Dark Night (2016)

Dark Night first published by RealCrime Magazine

Dark Night opens with a close-up of a woman’s eye, lit alternatively in blue and red. For a few instants, that image and those colours promise the heavily stylised sensationalism of the Italian whodunnit genre known as giallo – before it becomes clear that the bright lights, far from being lurid mannerism, are flashing from a police car, and that the wide-eyed, dazed-looking young blonde (Ciara Hampton), dressed in a top significantly emblazoned with the Stars and Stripes, has witnessed a horrific incident. 

Though the rest of the film is shot with near documentary naturalism, and follows six people going about their ordinary day, it still serves as a sort-of whodunnit – and whydunnit – of a particularly American crime that will be committed later that night. There are early hints of what is to come in both the punning title, and in a background TV news item about the real-life trial of James Holmes, who in 2012, dressed as the Joker, shot 12 people dead and injured another 70 at a midnight screening of The Dark Knight Rises in Aurora, Colorado. 

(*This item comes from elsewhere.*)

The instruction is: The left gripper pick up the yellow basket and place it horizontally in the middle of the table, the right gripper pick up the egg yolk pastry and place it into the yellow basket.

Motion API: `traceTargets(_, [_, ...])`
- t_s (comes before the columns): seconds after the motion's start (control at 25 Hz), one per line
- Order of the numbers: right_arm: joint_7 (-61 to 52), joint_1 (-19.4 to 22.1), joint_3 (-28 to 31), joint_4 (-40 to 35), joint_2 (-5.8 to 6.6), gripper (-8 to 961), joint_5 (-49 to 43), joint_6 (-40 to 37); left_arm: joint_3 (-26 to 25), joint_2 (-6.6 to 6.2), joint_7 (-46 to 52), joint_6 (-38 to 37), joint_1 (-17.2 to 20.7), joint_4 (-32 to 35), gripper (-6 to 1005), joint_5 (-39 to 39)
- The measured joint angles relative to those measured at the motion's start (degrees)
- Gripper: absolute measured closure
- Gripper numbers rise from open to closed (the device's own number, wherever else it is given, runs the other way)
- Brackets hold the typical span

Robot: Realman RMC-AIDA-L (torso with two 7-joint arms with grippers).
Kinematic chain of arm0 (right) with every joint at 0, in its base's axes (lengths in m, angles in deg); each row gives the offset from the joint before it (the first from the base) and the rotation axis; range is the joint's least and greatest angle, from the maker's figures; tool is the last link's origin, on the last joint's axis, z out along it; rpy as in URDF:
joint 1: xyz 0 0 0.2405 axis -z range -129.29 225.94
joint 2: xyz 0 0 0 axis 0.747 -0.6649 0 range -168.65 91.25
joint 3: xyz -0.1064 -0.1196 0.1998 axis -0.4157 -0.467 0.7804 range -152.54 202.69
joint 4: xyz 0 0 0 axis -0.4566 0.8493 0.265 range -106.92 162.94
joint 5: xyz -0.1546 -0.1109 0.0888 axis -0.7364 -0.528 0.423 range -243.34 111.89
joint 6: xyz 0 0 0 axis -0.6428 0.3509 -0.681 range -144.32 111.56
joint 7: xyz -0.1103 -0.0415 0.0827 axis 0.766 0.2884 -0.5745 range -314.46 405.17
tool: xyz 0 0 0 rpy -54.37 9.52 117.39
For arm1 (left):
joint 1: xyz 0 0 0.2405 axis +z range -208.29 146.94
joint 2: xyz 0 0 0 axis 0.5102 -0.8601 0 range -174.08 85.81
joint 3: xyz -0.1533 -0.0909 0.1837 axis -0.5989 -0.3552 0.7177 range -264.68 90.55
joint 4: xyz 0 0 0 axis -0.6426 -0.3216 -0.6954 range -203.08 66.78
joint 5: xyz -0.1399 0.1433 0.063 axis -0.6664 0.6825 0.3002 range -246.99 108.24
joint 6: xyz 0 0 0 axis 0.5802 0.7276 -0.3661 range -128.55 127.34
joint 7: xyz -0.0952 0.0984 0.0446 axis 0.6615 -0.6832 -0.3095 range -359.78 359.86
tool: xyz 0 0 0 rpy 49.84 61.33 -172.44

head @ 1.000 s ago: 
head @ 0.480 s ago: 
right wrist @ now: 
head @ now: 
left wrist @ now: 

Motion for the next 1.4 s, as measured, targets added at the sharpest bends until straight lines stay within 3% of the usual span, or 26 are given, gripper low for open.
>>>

Shot in Florida with actors whose characters share their names, Dark Night is neither documentary, nor dramatisation of the events leading up to an Aurora-style massacre, but rather a dreamy slice of life that casually shows a society in cross-section and a tragedy waiting to happen. 

We are also kept guessing which of the male characters will explode. It could be Aaron (Aaron Purvis), the sensitive, bullied, fatherless teen who defends first person shooters while fantasising about being in the news. Or the army veteran (Eddie Cacciola) who cannot cope with the presence of his wife and young son, and who seems happiest cleaning his arsenal of guns or firing them off at the shooting range. Or the VG-playing skater boy (Andres Vega) who gets his hair dyed Joker orange. Or the angry student (Robert Jumper) who does not seem quite right in the head. Between them, these men paint a portrait of violent fixations, gun ownership, extreme alienation and mental illness – all potential precursors to a horror foretold. As for the two Latinas (Karina Macias, Rosie Rodrguez) who work in the mall supermarket, and the selfie-obsessed wannabe actress (Anna Rose Hopkins), statistics dictate that these female characters are likely to be victims, whether among the dead or the traumatised survivors.

Writer/director Tim Sutton (Pavillion, Memphis) pays homage to Elephant (2003) – Gus van Sant’s lyrical reconstruction of the Columbine shootings – through his similar use of distancing wide shots and tracking shots, although Sutton, unlike van Sant, eschews any onscreen depiction of the shooting itself. The result is an anatomisation not so much of a real crime as of the sociopolitical circumstances that engender it.